Each alveolus 26 comprises a first side wall 30, a second side wall 32 and a bottom wall 34. The first and second side walls 30, 32 correspond to the side wall of the two successive teeth 28 between which the alveolus 26 is formed.

The bottom wall 34 of each cell 26 is for example included in a plane substantially perpendicular to the radial direction. The first and second side walls 30, 32 are transverse to the bottom wall 34. In particular, the first and second side walls 30, 32 may be inclined relative to the radial direction. Alternatively, the first and second side walls 30, 32 may be parallel to the radial direction.

As can be seen from FIGS. 2 and 3, a housing 36 is formed in each of the side walls 30, 32 of the respective cell 26. The housing 36 in particular forms a groove which is open, preferably over its entire extension, in the cell 26. According to a non-limiting example, each housing 36 comprises a first part 36-1 substantially parallel to the axial direction and a second part 36-2 substantially transverse relative to the first part 36-1. As can be seen in Figures 2 and 3, the first portion 36-1 extends from an upstream end 37 of the fan disk 12. More specifically, the upstream end 37 is an upstream end of each tooth 28 of the disk 12. The housing 36 is therefore open at the upstream end 37 of the fan disk 12. In the figures, the second portion 36-2 extends from a downstream end of the first portion 36-1, without this being limiting. Also, in the figures, each housing 36 has an L shape.

Advantageously, the complementary fixing hole 23 is formed through one of the teeth 28. Preferably, a complementary fixing hole 23 is formed through each tooth 28. Thus, the fan disk 12 comprises an annular row of complementary fixing holes 23.

A downstream end portion of the fan disk 12 may comprise a plurality of portions 38 projecting radially from the radially outer surface 18 of the fan disk 12. Each portion 38 comprises a hole 39 for attaching the fan disk 12 to a compressor 40. The compressor 40 is for example a low pressure compressor.

The hole 39 is in particular arranged axially opposite another hole (not illustrated) arranged in the compressor 40. Thus, a fixing means, preferably removable, such as a screw, can be installed in the hole 39 and the hole of the compressor 40 to fix the fan disk 12 to the compressor 40.

The inlet cone 14 comprises a first end portion 27 and a second end portion 29. The first end portion 27 is placed downstream of the second end portion 29.

The first end portion 27 advantageously has a substantially annular shape comprising a radially internal surface 42 and a radially external surface 44. The radially external surface 44 of the first end portion 27 has a shape and dimension substantially equal to the first complementary end portion 25 of the fan disk 12. Thus, the first end portion 27 of the cone 14 can be tightly mounted in the first complementary end portion 25. As indicated previously, this tight mounting can be obtained by shrink fitting.

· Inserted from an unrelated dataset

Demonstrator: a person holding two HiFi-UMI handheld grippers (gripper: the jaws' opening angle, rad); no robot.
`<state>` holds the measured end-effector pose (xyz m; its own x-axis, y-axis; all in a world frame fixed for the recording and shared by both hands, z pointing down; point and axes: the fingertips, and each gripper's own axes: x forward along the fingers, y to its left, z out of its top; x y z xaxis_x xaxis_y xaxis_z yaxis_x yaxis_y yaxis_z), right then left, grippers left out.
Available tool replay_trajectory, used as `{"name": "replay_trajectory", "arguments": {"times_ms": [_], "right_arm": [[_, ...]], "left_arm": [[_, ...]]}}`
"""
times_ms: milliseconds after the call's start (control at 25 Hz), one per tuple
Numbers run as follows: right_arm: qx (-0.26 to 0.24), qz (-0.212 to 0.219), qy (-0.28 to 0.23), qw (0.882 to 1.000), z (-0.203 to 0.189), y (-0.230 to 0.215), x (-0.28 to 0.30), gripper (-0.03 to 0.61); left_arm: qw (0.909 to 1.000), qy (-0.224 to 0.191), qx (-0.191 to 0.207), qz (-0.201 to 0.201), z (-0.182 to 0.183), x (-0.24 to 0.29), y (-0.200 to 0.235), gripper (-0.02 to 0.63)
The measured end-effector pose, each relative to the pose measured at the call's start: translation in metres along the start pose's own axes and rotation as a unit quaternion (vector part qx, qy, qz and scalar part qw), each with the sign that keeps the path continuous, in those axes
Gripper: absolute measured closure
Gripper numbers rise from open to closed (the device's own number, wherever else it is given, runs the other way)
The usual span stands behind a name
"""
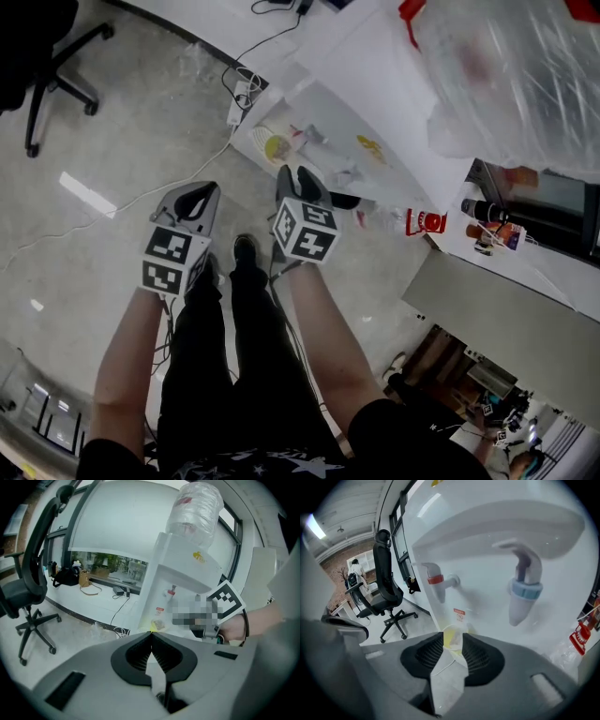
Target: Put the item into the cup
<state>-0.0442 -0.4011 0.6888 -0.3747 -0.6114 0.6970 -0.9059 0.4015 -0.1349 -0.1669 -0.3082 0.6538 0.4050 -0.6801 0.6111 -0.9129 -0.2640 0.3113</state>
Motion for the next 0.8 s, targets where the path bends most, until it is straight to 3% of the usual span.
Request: {"name": "replay_trajectory", "arguments": {"times_ms": [440,800], "right_arm": [[0.070,-0.012,-0.005,0.997,0.022,0.032,-0.088,0.454],[0.077,0.023,0.012,0.997,0.027,0.060,-0.172,0.463]], "left_arm": [[0.9992,0.000,0.028,-0.027,0.029,-0.076,-0.035,0.607],[0.9997,-0.004,-0.001,-0.026,0.044,-0.149,-0.056,0.607]]}}
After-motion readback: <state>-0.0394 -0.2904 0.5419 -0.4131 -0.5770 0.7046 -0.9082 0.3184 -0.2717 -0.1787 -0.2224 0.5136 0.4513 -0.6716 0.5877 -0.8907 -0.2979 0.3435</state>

As already explained, the fact of tightly mounting the first end portion 27 of the inlet cone 14 in the fan disk 12 makes it possible to maintain the inlet cone 14 in position radially and axially in the fan disk 12 from a simpler, less expensive assembly using a smaller number of parts. The manufacture of the rotor assembly 10 is therefore simplified.

Furthermore, as also indicated above, this tight assembly makes it possible to eliminate aerodynamic steps in the rotor assembly 10, which makes it possible to reduce pressure losses. In addition, the tight assembly ensures the centering of the inlet cone 14 in the fan disk 12, which also reduces the aerodynamic steps.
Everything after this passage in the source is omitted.